**WHAT YOU HAVE TO DO**. If a line in the listing below holds the word "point", it counts toward the total; report that total alone.

**RECORDED DATA**.

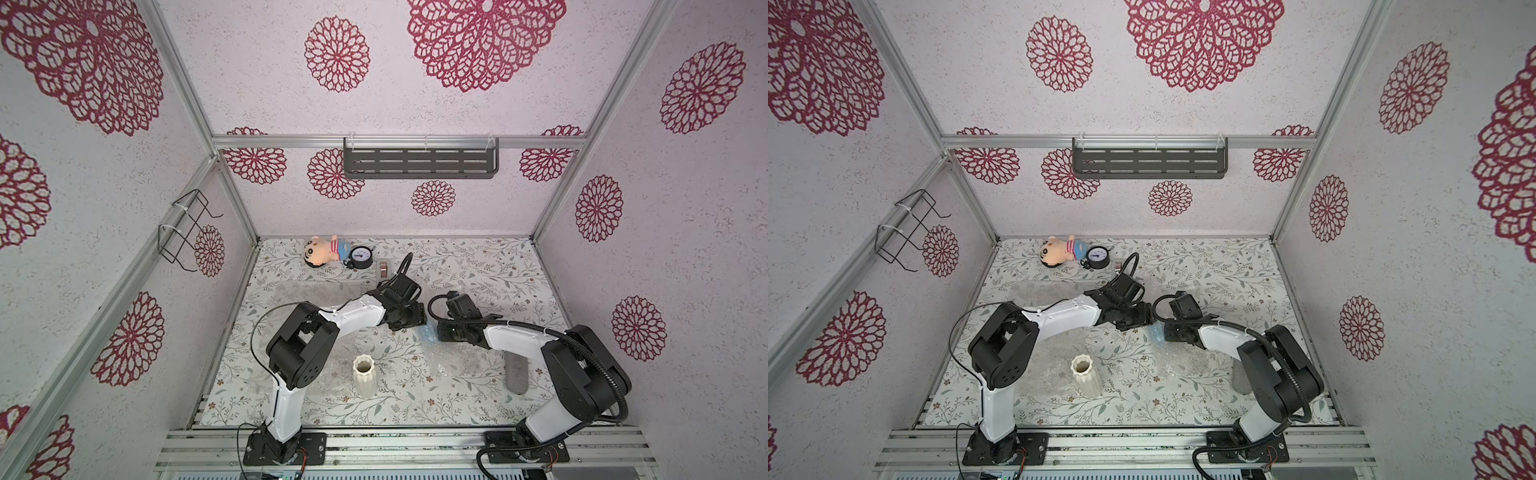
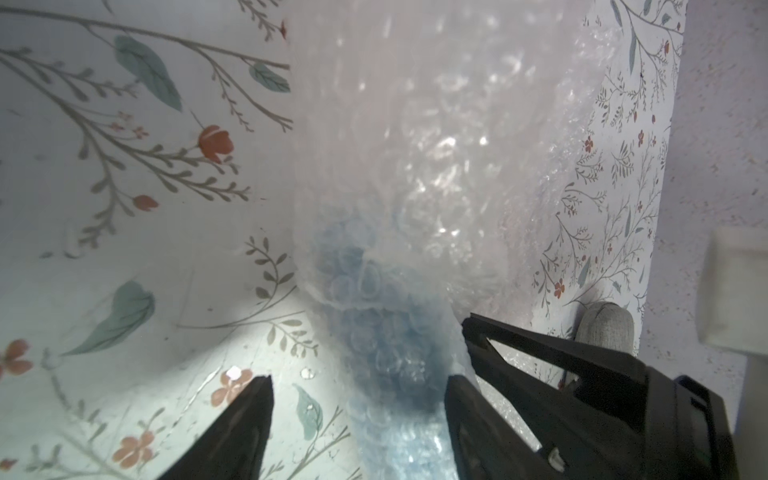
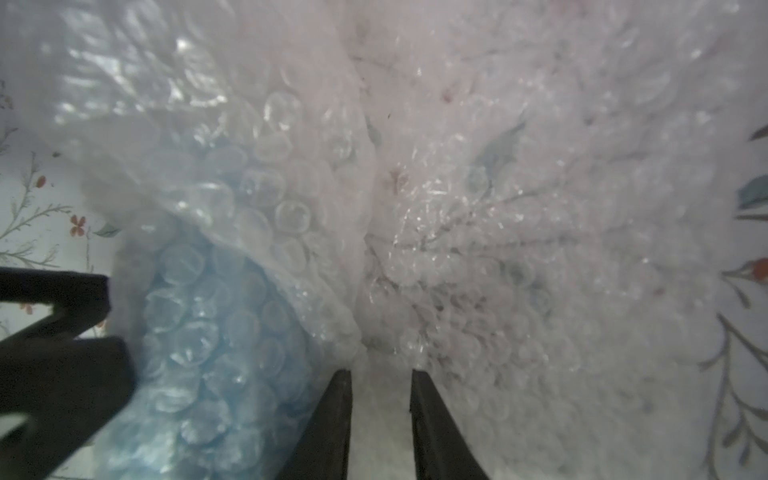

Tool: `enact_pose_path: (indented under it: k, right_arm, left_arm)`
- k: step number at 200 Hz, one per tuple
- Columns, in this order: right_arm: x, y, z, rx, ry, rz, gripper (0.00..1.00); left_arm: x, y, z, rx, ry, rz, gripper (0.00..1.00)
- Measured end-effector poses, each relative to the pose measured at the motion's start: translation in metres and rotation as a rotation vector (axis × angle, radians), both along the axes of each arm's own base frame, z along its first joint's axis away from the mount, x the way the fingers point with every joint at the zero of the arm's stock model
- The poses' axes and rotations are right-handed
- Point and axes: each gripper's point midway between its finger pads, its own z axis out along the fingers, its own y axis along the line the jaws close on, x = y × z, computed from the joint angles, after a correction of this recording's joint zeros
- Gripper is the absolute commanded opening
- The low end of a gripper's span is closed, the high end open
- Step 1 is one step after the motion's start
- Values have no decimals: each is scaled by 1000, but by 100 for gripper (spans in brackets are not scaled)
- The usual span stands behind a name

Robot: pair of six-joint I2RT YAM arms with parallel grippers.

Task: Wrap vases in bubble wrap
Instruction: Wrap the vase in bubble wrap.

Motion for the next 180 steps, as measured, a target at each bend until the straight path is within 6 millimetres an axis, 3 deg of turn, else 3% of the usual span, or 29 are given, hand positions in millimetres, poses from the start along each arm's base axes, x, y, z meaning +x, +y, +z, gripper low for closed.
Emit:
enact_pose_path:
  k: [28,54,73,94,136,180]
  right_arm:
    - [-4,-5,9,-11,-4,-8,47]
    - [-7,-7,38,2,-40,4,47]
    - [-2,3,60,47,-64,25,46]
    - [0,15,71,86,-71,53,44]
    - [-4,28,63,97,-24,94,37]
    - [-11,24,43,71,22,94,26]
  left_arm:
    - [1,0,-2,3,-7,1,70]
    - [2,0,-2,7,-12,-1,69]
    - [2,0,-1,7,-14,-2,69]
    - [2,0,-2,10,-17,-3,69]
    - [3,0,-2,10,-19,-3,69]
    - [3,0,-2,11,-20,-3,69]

**SOLUTION BELOW**. 2